As bluebird bio’s pricey gene therapy launches take flight, the company is boosting manufacturing capacity with Swiss CDMO Lonza.
Bluebird and Lonza recently amended their production contract for the second time since the deal was announced in summer of 2016. Under the updated deal, Lonza has agreed to increase manufacturing capacity for bluebird’s therapies Zynteglo and Skysona, according to a Securities and Exchange Commission filing published Wednesday.
Additionally, the partners revised fee scheduling, including changes to the deal’s payment structure that are “designed to better align with [bluebird’s] business objectives.”
The specific financial details of the amended deal were not disclosed.
Under the original deal, announced in June 2016, Lonza agreed to manufacture Zynteglo and Skysona at its facility in Houston.
After closing up shop in Europe in 2021, bluebird snagged successive U.S. approvals for Zynteglo and Skysona in 2022.
First, in August 2022, the FDA approved Zynteglo as a one-time beta thalassemia treatment, which bluebird rolled out with a price tag of $2.8 million per patient.
About a month later, bluebird broke its own pricing record when Skysona won FDA backing in the rare neurological disorder cerebral adrenoleukodystrophy. The company priced that gene therapy at $3 million per treatment.

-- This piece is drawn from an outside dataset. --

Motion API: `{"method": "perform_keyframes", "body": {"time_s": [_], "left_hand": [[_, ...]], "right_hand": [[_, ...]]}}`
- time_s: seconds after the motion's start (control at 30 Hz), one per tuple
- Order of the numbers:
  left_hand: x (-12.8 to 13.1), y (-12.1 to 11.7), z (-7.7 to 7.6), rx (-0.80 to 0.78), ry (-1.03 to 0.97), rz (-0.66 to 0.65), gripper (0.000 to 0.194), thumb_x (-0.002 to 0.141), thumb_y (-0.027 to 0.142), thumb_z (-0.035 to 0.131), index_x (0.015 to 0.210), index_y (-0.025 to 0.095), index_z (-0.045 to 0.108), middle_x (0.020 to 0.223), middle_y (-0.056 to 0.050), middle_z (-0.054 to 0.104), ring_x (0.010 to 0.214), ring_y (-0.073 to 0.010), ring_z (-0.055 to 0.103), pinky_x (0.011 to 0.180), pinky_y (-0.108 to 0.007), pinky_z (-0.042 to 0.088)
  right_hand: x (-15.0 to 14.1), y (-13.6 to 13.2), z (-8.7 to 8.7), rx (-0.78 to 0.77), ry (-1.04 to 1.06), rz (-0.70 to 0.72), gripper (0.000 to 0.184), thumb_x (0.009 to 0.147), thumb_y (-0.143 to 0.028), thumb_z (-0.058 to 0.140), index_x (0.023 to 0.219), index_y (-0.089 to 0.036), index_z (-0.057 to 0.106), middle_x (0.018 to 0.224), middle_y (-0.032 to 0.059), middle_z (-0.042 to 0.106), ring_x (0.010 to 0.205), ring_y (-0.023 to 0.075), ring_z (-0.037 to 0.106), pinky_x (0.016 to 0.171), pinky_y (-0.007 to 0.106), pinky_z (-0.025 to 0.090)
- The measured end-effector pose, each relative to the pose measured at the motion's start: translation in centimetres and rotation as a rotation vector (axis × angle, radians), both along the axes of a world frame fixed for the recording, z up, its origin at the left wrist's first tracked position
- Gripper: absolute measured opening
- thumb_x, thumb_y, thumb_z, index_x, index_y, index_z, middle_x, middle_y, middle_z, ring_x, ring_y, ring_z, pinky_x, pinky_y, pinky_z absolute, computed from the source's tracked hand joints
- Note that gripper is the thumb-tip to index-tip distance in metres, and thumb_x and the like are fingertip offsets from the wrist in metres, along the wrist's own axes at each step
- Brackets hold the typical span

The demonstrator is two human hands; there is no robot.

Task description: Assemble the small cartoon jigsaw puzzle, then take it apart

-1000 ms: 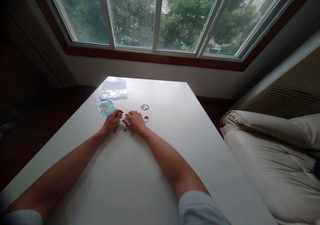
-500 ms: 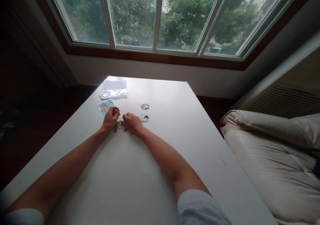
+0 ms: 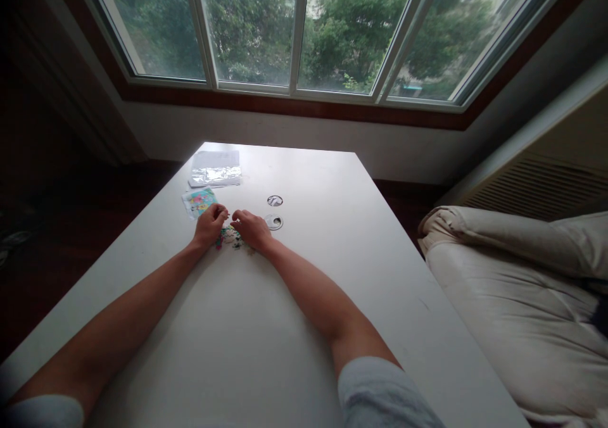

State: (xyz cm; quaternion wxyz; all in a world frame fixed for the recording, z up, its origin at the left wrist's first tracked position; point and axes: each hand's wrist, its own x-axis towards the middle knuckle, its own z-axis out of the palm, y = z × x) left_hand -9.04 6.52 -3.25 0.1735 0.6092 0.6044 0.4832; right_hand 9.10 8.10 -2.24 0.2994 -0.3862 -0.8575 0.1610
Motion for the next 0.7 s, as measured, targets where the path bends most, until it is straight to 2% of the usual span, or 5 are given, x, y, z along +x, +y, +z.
{"method": "perform_keyframes", "body": {"time_s": [0.17,0.3,0.43,0.53,0.7], "left_hand": [[0.2,-0.1,0.3,0.050,0.107,0.028,0.016,0.091,0.031,0.054,0.095,0.021,0.065,0.089,-0.003,0.067,0.079,-0.0184,0.061,0.072,-0.030,0.046],[0.2,-0.2,0.6,0.096,0.195,0.007,0.018,0.093,0.028,0.051,0.096,0.021,0.067,0.097,-0.006,0.065,0.083,-0.0195,0.061,0.076,-0.032,0.047],[0.2,-0.4,0.9,0.083,0.223,0.002,0.025,0.097,0.030,0.046,0.096,0.021,0.069,0.098,-0.006,0.065,0.089,-0.0206,0.061,0.079,-0.032,0.047],[0.1,-0.4,1.0,0.076,0.214,-0.002,0.028,0.098,0.031,0.046,0.097,0.021,0.072,0.098,-0.006,0.066,0.090,-0.0209,0.062,0.080,-0.033,0.047],[0.0,-0.3,0.8,0.066,0.212,-0.015,0.026,0.096,0.031,0.049,0.096,0.021,0.074,0.097,-0.006,0.067,0.085,-0.0212,0.062,0.080,-0.033,0.047]], "right_hand": [[0.3,1.3,-0.6,-0.082,0.302,0.053,0.017,0.099,-0.030,0.053,0.100,-0.022,0.068,0.093,0.0019,0.070,0.084,0.0159,0.063,0.079,0.026,0.046],[0.3,1.9,-0.9,-0.148,0.468,0.111,0.019,0.094,-0.025,0.053,0.101,-0.022,0.071,0.097,0.0027,0.072,0.086,0.0157,0.064,0.081,0.027,0.049],[0.1,1.9,-1.2,-0.310,0.585,0.155,0.025,0.091,-0.025,0.054,0.110,-0.023,0.069,0.095,0.0014,0.071,0.073,0.0124,0.066,0.071,0.025,0.052],[0.1,1.8,-1.3,-0.405,0.650,0.185,0.029,0.091,-0.028,0.054,0.117,-0.024,0.066,0.093,0.0011,0.072,0.074,0.0125,0.069,0.067,0.024,0.053],[0.1,1.3,-0.8,-0.430,0.709,0.187,0.028,0.092,-0.034,0.055,0.115,-0.024,0.068,0.091,0.0020,0.076,0.085,0.0151,0.072,0.081,0.030,0.057]]}}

The launches come at a critical time for bluebird bio. The company last year axed 30% of its workforce to cut costs, and, in January, it sold stock to stretch out its cash runway. Now, bluebird expects it can operate at least until the end of 2024.
By that time, the company is hoping sales from the drug launches can cover operating costs.
Meanwhile, the company is working to gain approval for its sickle cell disease gene therapy lovo-cel, which is expected to be bluebird's largest near-term commercial opportunity. The drug is up for an FDA decision by Dec. 20.